• Re: how to install grub to non-bootable RAID-formatted drive?

    From Stefan Monnier@3:633/10 to All on Thursday, January 22, 2026 18:50:01
    I've scoured the Internet, but have been unable to find any clear, unambiguous, step-by-step guide as to how to make this drive remaining functioning drive bootable, either from the "grub-rescue>" prompt or by some other mechanism. I tried a couple of rescue disks that I located on the Internet, but they both errored out when I attempted to "rescue" the
    drive. So I've given up, at least for now, on trying to fix the problem from the "grub-rescue>" prompt.

    The grub-rescue prompt suggests that the drive *does* have its own copy
    of Grub (or at least a part of it), so maybe the problem is that the
    drive doesn't have a copy of `/boot`?


    - Stefan

    --- PyGate Linux v1.5.2
    * Origin: Dragon's Lair, PyGate NNTP<>Fido Gate (3:633/10)
  • From alain williams@3:633/10 to All on Thursday, January 22, 2026 19:50:02
    On Thu, Jan 22, 2026 at 10:03:11AM -0700, D. R. Evans wrote:
    Due to a cascading series of failures (some of hardware, some of my brain),
    I find myself in the following situation:

    You do not say what sort of RAID you are using, but you have 2 disks so I assume RAID-1 (mirrored disks).

    I also assume that you have a root file system that is a primary disk partition, ie you do not use LVM.

    The easiest way to recover is to boot from a bootable Debian USB memory stick or CD-ROM. Do not try to rescue, do something like below - needs work at the command line.

    Boot the machine to give you a desktop.

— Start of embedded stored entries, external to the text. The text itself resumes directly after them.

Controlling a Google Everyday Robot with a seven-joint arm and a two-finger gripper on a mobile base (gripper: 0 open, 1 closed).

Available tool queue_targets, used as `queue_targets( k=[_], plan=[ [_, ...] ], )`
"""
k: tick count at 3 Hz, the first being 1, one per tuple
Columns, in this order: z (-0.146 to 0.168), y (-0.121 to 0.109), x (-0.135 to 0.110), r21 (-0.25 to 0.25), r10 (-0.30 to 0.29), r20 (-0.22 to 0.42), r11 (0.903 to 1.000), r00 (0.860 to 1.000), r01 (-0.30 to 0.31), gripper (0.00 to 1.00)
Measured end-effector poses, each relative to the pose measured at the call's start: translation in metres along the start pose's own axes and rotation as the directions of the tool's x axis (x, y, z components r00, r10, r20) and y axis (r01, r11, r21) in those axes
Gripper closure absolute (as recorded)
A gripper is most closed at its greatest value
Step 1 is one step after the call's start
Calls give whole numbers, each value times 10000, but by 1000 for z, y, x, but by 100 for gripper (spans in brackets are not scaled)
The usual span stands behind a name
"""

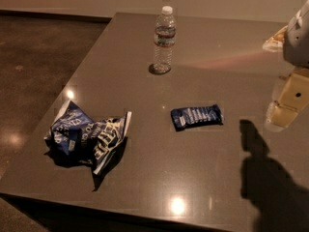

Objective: Move blue chip bag near water bottle

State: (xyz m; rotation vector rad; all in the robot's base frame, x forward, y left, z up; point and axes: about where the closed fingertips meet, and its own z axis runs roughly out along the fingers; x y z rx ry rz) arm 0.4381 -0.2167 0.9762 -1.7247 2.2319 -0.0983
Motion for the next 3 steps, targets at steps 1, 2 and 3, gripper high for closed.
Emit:
queue_targets(
  k=[1,2,3],
  plan=[
    [0,0,0,17,-4,10,10000,10000,4,0],
    [2,-4,-21,-83,-279,306,9996,9991,282,0],
    [14,-4,-55,-420,-714,800,9963,9942,749,0]
  ],
)
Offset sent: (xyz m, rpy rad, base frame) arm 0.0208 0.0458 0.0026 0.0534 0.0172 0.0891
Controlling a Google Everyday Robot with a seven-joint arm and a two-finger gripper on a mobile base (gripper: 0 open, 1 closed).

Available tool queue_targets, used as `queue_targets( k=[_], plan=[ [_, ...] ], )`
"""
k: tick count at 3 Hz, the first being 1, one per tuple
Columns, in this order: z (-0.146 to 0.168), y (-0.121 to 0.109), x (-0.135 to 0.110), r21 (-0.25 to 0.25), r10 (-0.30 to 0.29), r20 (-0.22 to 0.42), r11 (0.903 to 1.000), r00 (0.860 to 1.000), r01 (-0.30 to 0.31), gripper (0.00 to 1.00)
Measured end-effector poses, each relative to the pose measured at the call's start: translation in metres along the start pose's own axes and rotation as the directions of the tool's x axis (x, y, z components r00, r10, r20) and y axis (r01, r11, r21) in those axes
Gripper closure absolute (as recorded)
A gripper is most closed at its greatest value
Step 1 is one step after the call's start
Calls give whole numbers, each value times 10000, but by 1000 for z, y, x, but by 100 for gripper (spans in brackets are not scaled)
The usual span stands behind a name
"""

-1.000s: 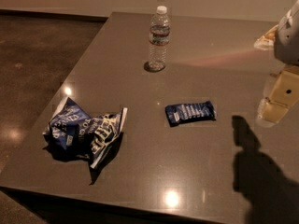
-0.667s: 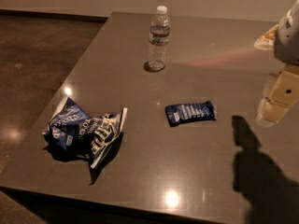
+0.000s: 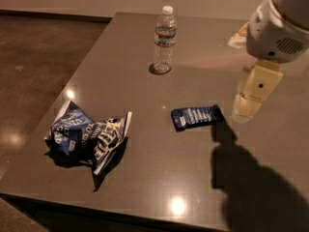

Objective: Move blue chip bag near water bottle

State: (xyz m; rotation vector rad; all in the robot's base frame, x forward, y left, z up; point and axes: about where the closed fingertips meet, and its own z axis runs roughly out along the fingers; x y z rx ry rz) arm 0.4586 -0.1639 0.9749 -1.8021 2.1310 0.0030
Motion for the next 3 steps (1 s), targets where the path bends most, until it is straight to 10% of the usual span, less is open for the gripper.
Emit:
queue_targets(
  k=[3],
  plan=[
    [44,37,-85,-907,-773,841,9923,9935,849,0]
  ],
)
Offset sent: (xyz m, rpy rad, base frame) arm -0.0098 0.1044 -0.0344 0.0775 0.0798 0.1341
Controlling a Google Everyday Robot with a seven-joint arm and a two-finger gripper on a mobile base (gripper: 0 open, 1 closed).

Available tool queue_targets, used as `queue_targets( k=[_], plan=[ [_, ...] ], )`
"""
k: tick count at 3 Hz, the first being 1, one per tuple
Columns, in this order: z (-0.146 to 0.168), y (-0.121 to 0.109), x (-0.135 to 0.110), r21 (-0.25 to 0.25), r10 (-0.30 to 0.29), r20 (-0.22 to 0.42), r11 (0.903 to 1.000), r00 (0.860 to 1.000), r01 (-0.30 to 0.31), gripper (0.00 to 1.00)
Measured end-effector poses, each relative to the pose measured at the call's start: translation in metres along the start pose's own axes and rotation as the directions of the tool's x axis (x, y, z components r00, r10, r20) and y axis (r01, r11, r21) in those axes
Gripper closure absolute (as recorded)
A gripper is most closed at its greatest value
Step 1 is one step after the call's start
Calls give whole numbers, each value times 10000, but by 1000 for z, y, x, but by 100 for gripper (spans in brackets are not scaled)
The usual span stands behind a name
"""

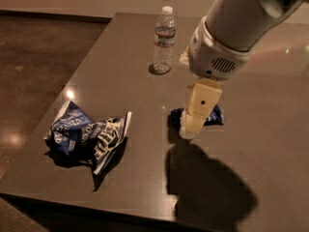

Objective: Move blue chip bag near water bottle

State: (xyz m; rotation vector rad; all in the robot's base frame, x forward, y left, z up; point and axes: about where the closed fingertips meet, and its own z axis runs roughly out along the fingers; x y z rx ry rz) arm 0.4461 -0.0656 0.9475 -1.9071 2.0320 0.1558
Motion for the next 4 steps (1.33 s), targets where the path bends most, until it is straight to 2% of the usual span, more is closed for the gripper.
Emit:
queue_targets(
  k=[2,4],
  plan=[
    [23,33,-53,-345,-292,224,9990,9993,300,0],
    [50,46,-102,-98,-856,223,9963,9961,858,0]
  ],
)
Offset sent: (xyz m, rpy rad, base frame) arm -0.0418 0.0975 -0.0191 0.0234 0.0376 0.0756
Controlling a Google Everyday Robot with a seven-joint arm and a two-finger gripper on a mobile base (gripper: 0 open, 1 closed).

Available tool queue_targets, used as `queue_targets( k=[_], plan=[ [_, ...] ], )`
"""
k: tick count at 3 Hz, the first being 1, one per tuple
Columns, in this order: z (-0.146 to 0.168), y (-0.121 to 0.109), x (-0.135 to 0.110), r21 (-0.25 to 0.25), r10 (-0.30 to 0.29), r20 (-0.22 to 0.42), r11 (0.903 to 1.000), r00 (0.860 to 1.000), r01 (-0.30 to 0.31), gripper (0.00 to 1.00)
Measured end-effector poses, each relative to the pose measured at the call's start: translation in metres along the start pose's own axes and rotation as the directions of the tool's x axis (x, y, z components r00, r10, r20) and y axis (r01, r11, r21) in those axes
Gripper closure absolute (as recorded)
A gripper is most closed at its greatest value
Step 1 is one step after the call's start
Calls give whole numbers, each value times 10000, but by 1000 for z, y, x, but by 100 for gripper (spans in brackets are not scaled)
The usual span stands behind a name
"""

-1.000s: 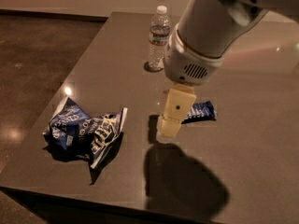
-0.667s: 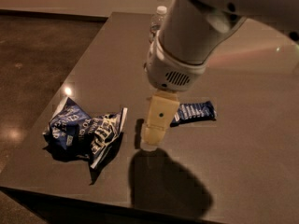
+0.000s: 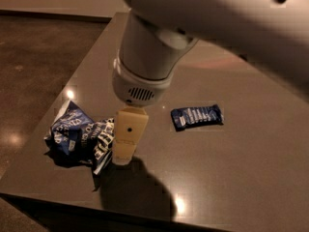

    Open a terminal, become root

    Identify the hard disk that contains your system, look at /proc/partitions.
    I am going to assume that it is /dev/sda with the root file system as /dev/sda1

    mkdir /tmp/RFS

    mount /dev/sda1 /tmp/RFS

    Copy /dev/ to /tmp/RFS/dev/

    chroot /tmp/RFS /usr/bin/bash

    grub-install /dev/sda

    sync

    exit

    reboot

    The above just typed, not tested.

    I had a linux-raid two-drive system that was working fine for many years.
    The system uses legacy BIOS booting. My notes from long ago say that both drives had a working GRUB; but it seems that my notes were wrong: one of the drives died without warning, leaving me with a drive with a
    fully-functioning trixie (and all the user data, etc.) present, but that drive seems to have no working GRUB in the MBR. Trying to boot it gives me a "grub-rescue>" prompt.

    I've scoured the Internet, but have been unable to find any clear, unambiguous, step-by-step guide as to how to make this drive remaining functioning drive bootable, either from the "grub-rescue>" prompt or by some other mechanism. I tried a couple of rescue disks that I located on the Internet, but they both errored out when I attempted to "rescue" the drive. So I've given up, at least for now, on trying to fix the problem from the "grub-rescue>" prompt.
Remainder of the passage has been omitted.